## What this task involves
After finding the line containing "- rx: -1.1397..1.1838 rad" below, please output that line and each following one through the line containing "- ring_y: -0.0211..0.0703", exactly as written.

Saved entries
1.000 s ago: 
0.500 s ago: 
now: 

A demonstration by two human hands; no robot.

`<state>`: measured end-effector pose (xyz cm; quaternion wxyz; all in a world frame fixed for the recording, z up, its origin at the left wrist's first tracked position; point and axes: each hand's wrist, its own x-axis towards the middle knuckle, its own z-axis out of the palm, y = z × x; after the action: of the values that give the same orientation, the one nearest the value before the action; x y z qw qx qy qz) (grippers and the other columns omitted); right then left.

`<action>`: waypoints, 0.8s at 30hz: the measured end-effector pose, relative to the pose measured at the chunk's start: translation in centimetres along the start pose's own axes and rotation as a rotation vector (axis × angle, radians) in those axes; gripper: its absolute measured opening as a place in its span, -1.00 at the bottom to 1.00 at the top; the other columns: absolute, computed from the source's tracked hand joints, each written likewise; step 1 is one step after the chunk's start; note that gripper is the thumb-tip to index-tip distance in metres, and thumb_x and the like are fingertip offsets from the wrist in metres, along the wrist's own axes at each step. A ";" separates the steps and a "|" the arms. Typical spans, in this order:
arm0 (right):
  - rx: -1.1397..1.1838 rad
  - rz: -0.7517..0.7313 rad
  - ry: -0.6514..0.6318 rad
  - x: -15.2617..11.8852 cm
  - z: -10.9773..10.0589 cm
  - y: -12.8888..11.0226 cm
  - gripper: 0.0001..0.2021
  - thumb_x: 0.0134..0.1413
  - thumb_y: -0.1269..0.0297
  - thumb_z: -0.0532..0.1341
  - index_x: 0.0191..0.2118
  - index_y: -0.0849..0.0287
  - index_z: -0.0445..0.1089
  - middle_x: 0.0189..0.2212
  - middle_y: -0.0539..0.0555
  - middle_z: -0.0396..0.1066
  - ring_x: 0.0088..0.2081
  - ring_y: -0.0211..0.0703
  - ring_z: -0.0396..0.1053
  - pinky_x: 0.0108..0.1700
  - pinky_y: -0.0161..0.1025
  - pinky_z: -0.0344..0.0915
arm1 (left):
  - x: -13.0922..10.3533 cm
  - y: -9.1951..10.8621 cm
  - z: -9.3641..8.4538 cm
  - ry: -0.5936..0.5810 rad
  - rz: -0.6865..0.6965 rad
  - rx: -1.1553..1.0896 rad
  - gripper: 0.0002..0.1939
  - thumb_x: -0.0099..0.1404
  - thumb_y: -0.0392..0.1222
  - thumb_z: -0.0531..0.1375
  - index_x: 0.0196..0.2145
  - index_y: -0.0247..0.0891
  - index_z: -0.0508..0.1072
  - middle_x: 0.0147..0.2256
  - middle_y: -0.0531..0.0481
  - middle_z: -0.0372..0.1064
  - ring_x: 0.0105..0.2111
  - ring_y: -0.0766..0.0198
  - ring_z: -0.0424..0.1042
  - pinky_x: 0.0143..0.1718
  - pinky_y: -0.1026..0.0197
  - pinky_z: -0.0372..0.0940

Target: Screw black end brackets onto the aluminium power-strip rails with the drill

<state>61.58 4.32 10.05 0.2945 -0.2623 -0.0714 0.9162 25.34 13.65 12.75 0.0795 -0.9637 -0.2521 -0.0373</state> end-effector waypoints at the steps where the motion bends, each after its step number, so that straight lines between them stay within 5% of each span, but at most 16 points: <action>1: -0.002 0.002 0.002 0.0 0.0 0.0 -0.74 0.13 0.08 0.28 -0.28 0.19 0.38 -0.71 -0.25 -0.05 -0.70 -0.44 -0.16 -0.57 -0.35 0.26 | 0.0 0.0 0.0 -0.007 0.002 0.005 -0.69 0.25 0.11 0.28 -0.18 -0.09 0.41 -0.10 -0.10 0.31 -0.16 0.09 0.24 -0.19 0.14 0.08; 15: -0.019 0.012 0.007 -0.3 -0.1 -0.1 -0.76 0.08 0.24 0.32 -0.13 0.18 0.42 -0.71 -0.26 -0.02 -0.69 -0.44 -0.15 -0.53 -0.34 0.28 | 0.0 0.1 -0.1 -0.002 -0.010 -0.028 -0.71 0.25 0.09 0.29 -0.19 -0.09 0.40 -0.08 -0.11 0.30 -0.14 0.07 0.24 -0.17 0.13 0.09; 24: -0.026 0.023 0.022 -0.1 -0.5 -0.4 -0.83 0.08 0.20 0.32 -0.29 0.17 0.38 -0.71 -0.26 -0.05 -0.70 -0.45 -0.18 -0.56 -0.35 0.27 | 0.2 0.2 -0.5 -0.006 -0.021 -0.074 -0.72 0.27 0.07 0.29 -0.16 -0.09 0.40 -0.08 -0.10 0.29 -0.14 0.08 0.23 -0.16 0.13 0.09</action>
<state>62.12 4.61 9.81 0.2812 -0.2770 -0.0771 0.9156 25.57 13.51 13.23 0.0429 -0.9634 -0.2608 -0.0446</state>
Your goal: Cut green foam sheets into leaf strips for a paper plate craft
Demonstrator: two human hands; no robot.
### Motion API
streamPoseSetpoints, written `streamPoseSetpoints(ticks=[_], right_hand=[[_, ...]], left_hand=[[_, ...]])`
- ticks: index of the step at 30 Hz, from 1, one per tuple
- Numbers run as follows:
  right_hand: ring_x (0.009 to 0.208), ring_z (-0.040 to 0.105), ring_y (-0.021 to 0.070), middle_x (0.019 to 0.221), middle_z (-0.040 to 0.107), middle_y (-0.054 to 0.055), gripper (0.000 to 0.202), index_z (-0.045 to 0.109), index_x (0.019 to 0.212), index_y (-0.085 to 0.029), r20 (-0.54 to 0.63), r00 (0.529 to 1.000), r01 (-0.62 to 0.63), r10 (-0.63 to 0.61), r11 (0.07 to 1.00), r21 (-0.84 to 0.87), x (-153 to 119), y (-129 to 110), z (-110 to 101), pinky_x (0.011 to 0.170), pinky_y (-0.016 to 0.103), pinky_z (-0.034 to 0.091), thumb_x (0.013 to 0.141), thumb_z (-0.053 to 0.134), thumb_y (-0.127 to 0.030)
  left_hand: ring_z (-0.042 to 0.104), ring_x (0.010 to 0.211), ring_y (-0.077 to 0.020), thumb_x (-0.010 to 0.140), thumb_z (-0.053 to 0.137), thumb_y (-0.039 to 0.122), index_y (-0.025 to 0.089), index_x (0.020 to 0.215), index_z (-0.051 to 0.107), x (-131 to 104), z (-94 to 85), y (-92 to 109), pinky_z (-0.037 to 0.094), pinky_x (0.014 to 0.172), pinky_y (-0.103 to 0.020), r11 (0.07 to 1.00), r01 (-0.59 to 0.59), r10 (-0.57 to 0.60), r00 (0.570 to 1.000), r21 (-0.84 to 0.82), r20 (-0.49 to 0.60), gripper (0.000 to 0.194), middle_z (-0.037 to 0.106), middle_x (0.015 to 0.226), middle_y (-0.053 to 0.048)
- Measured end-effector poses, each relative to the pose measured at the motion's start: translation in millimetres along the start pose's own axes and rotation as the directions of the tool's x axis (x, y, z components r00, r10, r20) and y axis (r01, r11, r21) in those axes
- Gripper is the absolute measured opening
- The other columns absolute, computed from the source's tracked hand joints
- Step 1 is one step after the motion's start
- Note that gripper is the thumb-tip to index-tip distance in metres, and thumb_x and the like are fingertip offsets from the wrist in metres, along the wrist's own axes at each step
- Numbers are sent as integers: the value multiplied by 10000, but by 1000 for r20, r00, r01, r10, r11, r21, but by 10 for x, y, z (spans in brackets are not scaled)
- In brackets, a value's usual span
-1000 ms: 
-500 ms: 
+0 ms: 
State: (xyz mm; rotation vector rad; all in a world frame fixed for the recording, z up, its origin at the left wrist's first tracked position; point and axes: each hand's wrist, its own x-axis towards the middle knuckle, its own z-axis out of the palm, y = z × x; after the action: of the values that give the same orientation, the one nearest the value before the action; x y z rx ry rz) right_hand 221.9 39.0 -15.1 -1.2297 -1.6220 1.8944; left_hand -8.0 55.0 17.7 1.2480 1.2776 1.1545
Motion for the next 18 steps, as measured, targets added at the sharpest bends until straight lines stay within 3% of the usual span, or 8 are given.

## Answer section
  - rx: -1.1397..1.1838 rad
  - rz: -0.7517..0.7313 rad
  - ry: -0.6514..0.6318 rad
  - x: -15.2617..11.8852 cm
  - z: -10.9773..10.0589 cm
  - y: -12.8888..11.0226 cm
  - gripper: 0.0001..0.2021
  - thumb_x: 0.0134..0.1413
  - thumb_y: -0.1269..0.0297
  - thumb_z: -0.0532..0.1341
  - index_x: 0.0191..0.2118
  - index_y: -0.0849..0.0287
  - index_z: -0.0445..0.1089
  - middle_x: 0.0189..0.2212
  - middle_y: -0.0539..0.0555
  - middle_z: -0.0396..0.1066
  - ring_x: 0.0088..0.2081
  - ring_y: -0.0211..0.0703

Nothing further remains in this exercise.